**What you should do**
Set every line of the listing down again, keeping it identical.

[Start of section]

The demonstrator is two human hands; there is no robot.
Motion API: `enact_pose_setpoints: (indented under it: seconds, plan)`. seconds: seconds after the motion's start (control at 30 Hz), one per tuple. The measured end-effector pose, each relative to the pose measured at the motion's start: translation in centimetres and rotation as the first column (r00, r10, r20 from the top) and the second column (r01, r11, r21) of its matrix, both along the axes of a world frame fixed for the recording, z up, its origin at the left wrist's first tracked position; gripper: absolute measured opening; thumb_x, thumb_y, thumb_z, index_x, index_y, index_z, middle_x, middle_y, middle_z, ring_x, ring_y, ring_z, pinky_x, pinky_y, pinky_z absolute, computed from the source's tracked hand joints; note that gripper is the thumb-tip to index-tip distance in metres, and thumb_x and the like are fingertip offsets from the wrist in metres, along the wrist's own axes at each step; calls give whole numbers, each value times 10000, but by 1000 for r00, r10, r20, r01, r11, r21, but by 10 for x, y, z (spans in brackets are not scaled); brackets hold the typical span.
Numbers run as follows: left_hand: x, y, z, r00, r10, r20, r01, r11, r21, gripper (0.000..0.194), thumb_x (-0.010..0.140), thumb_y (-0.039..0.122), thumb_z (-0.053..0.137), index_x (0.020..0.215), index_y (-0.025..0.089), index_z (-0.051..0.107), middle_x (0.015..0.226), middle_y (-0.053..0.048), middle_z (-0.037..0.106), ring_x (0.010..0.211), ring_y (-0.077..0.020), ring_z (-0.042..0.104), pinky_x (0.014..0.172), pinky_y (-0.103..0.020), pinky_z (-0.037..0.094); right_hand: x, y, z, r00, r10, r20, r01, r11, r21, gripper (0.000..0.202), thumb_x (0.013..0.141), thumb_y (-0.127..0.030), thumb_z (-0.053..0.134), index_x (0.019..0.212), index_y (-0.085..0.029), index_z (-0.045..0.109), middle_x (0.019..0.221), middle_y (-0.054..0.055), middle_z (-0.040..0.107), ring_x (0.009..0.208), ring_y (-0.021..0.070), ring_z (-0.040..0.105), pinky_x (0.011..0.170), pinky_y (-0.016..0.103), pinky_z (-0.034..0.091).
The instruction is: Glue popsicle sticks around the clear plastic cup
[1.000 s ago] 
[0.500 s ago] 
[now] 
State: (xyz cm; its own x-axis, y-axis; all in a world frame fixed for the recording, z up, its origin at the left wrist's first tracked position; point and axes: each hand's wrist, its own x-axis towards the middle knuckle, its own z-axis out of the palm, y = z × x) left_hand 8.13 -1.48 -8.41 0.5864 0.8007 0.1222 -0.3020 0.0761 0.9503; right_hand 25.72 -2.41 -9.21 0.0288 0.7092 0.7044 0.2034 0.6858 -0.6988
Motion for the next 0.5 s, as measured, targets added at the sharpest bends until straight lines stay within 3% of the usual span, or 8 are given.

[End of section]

**Expected answer**
The demonstrator is two human hands; there is no robot.
Motion API: `enact_pose_setpoints: (indented under it: seconds, plan)`. seconds: seconds after the motion's start (control at 30 Hz), one per tuple. The measured end-effector pose, each relative to the pose measured at the motion's start: translation in centimetres and rotation as the first column (r00, r10, r20 from the top) and the second column (r01, r11, r21) of its matrix, both along the axes of a world frame fixed for the recording, z up, its origin at the left wrist's first tracked position; gripper: absolute measured opening; thumb_x, thumb_y, thumb_z, index_x, index_y, index_z, middle_x, middle_y, middle_z, ring_x, ring_y, ring_z, pinky_x, pinky_y, pinky_z absolute, computed from the source's tracked hand joints; note that gripper is the thumb-tip to index-tip distance in metres, and thumb_x and the like are fingertip offsets from the wrist in metres, along the wrist's own axes at each step; calls give whole numbers, each value times 10000, but by 1000 for r00, r10, r20, r01, r11, r21, but by 10 for x, y, z (spans in brackets are not scaled); brackets hold the typical span.
Numbers run as follows: left_hand: x, y, z, r00, r10, r20, r01, r11, r21, gripper (0.000..0.194), thumb_x (-0.010..0.140), thumb_y (-0.039..0.122), thumb_z (-0.053..0.137), index_x (0.020..0.215), index_y (-0.025..0.089), index_z (-0.051..0.107), middle_x (0.015..0.226), middle_y (-0.053..0.048), middle_z (-0.037..0.106), ring_x (0.010..0.211), ring_y (-0.077..0.020), ring_z (-0.042..0.104), pinky_x (0.014..0.172), pinky_y (-0.103..0.020), pinky_z (-0.037..0.094); right_hand: x, y, z, r00, r10, r20, r01, r11, r21, gripper (0.000..0.202), thumb_x (0.013..0.141), thumb_y (-0.127..0.030), thumb_z (-0.053..0.134), index_x (0.019..0.212), index_y (-0.085..0.029), index_z (-0.045..0.109), middle_x (0.019..0.221), middle_y (-0.054..0.055), middle_z (-0.040..0.107), ring_x (0.009..0.208), ring_y (-0.021..0.070), ring_z (-0.040..0.105), pinky_x (0.011..0.170), pinky_y (-0.016..0.103), pinky_z (-0.034..0.091).
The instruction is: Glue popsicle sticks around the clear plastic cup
[1.000 s ago] 
[0.500 s ago] 
[now] 
State: (xyz cm; its own x-axis, y-axis; all in a world frame fixed for the recording, z up, its origin at the left wrist's first tracked position; point and axes: each hand's wrist, its own x-axis towards the middle knuckle, its own z-axis out of the palm, y = z × x) left_hand 8.13 -1.48 -8.41 0.5864 0.8007 0.1222 -0.3020 0.0761 0.9503; right_hand 25.72 -2.41 -9.21 0.0288 0.7092 0.7044 0.2034 0.6858 -0.6988
Motion for the next 0.5 s, as measured, targets added at the sharpest bends until straight lines stay within 3% of the usual span, or 8 are given.

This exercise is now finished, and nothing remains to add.